Radiation pressure on dust is an important feedback process around star clusters and may eject gas from bright sub-regions in star-forming galaxies. The Eddington ratio has previously been constructed for galaxy-averaged observations, individual star clusters, and Galactic HII regions. Here we assess the role of radiation pressure in thousands of sub-regions across two local star-forming galaxies, NGC 6946 and NGC 5194. Using a model for the spectral energy distribution from stellar population synthesis and realistic dust grain scattering and absorption, we compute flux- and radiation pressure-mean opacities and population-averaged optical depth $\langle\tau_{\rm RP}\rangle$. Using Monte-Carlo calculations, we assess the momentum coupling through a dusty column to the stellar continuum. Optically-thin regions around young stellar populations are $30-50$ times super-Eddington.

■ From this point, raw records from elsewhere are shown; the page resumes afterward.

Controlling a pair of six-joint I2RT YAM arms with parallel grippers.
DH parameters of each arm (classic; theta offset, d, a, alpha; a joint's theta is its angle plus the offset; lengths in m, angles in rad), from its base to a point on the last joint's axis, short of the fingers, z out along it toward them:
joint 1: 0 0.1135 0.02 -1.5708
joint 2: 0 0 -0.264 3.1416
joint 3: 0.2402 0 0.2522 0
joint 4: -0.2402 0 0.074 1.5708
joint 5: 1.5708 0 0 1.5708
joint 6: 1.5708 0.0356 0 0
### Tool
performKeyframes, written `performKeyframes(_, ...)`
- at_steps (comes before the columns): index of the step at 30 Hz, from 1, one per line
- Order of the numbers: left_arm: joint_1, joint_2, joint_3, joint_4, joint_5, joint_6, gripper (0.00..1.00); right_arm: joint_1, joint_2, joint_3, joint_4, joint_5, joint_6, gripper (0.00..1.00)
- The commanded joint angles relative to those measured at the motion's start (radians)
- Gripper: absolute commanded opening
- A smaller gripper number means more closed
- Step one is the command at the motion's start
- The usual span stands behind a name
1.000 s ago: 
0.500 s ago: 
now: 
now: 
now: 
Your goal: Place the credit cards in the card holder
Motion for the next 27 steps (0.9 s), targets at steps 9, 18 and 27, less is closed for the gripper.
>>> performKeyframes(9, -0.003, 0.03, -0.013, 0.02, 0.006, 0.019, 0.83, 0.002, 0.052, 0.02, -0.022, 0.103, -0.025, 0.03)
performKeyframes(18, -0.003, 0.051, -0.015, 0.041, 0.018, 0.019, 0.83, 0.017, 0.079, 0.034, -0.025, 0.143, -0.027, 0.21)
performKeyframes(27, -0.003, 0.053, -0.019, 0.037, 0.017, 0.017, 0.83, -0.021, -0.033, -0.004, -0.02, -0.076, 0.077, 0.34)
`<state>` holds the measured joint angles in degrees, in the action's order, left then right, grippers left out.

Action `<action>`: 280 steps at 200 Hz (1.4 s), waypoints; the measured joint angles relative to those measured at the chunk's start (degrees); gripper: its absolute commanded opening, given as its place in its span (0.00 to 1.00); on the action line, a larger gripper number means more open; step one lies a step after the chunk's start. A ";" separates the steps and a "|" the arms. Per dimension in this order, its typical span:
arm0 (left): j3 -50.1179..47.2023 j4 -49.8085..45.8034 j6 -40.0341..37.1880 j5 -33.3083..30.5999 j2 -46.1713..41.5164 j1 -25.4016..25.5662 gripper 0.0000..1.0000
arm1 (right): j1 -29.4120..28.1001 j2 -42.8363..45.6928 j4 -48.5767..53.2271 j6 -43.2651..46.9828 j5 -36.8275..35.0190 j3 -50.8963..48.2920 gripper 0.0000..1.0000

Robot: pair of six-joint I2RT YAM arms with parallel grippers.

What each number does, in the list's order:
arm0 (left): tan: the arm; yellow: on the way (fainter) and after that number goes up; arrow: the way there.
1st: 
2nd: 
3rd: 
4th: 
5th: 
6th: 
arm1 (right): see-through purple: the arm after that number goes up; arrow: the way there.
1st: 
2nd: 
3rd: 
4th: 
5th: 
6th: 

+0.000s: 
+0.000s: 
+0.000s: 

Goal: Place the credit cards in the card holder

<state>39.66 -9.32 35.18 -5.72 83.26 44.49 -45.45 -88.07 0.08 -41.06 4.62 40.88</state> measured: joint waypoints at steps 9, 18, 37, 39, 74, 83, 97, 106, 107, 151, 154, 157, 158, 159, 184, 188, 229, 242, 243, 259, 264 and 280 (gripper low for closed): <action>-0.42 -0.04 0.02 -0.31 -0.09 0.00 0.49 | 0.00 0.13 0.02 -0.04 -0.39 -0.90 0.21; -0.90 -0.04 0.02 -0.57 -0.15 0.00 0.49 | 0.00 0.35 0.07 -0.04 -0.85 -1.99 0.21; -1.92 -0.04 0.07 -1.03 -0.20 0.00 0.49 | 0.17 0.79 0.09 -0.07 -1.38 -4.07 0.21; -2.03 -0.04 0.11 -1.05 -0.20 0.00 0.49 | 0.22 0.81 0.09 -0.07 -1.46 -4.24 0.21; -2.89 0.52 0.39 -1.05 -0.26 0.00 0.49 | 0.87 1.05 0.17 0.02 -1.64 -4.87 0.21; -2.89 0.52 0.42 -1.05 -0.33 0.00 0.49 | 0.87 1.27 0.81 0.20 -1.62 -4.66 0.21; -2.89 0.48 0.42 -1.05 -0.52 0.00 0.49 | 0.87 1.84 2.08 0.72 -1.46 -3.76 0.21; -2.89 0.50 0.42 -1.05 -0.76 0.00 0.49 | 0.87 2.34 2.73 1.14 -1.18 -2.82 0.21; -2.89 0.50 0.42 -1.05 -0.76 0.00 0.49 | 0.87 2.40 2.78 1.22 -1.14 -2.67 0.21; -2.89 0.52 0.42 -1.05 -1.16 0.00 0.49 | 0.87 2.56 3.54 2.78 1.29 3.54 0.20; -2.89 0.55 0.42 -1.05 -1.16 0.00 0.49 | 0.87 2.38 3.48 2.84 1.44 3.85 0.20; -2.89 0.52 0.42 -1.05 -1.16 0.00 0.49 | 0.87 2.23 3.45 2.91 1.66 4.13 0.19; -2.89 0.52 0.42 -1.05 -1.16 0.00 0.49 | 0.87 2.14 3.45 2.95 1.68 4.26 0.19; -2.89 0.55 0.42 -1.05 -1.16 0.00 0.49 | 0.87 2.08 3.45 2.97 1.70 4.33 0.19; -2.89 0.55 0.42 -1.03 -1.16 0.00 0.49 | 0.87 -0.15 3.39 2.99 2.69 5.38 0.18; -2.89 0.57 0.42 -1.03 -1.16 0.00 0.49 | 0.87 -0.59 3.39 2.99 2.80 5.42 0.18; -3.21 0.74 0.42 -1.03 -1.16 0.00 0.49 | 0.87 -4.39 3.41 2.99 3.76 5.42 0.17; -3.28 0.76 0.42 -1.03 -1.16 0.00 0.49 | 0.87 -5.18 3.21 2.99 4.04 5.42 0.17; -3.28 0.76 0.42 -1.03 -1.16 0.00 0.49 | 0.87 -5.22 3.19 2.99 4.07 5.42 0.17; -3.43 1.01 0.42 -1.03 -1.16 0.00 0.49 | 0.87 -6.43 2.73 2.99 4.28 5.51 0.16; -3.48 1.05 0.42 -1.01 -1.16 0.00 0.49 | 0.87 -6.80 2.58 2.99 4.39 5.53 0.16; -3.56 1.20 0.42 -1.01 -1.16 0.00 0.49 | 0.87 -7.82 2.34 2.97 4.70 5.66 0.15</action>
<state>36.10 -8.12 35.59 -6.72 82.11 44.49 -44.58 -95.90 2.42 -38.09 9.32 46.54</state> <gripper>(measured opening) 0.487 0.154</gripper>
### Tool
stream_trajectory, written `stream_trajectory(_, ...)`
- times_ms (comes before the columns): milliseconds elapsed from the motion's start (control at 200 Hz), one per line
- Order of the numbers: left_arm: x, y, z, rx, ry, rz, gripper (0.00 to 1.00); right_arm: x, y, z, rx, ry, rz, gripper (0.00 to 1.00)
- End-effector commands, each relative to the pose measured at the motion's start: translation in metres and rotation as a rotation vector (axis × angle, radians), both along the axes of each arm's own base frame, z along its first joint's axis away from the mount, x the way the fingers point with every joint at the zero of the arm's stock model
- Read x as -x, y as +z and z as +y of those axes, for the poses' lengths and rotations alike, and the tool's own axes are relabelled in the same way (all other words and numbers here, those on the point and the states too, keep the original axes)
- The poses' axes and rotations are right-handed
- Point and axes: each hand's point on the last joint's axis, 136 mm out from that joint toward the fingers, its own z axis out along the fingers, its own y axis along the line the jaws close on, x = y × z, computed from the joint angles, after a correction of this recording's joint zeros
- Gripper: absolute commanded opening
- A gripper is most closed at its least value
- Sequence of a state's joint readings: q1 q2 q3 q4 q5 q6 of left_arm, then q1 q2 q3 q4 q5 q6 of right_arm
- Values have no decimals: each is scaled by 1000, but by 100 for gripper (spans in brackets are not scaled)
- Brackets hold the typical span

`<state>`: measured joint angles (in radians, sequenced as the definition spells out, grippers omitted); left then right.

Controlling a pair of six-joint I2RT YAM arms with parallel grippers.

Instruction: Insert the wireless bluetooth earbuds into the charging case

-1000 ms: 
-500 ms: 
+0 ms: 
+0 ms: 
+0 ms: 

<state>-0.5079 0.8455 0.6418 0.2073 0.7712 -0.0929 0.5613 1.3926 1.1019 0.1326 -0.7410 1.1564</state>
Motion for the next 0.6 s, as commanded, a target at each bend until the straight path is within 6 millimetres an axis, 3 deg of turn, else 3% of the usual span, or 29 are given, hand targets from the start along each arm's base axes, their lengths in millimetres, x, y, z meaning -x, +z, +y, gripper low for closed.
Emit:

We calculate the Eddington ratio for the sub-regions including the local mass of young and old stars and HI and molecular gas. We compute the fraction of the total star formation that is currently super-Eddington, and provide an assessment of the role of radiation pressure in the dusty gas dynamics. Depending on the assumed height of the dusty gas and the age of the stellar population, we find that $\sim0-10$% of the sightlines are super-Eddington. These regions may be accelerated to $\sim5-15$ km/s by radiation pressure alone. Additionally, our results show that for beamed radiation the function $1-\exp(-\langle\tau_{\rm RP}\rangle)$ is an excellent approximation to the momentum transfer. Opacities and optical depths are tabulated for SEDs of different stellar ages and for continuous star formation.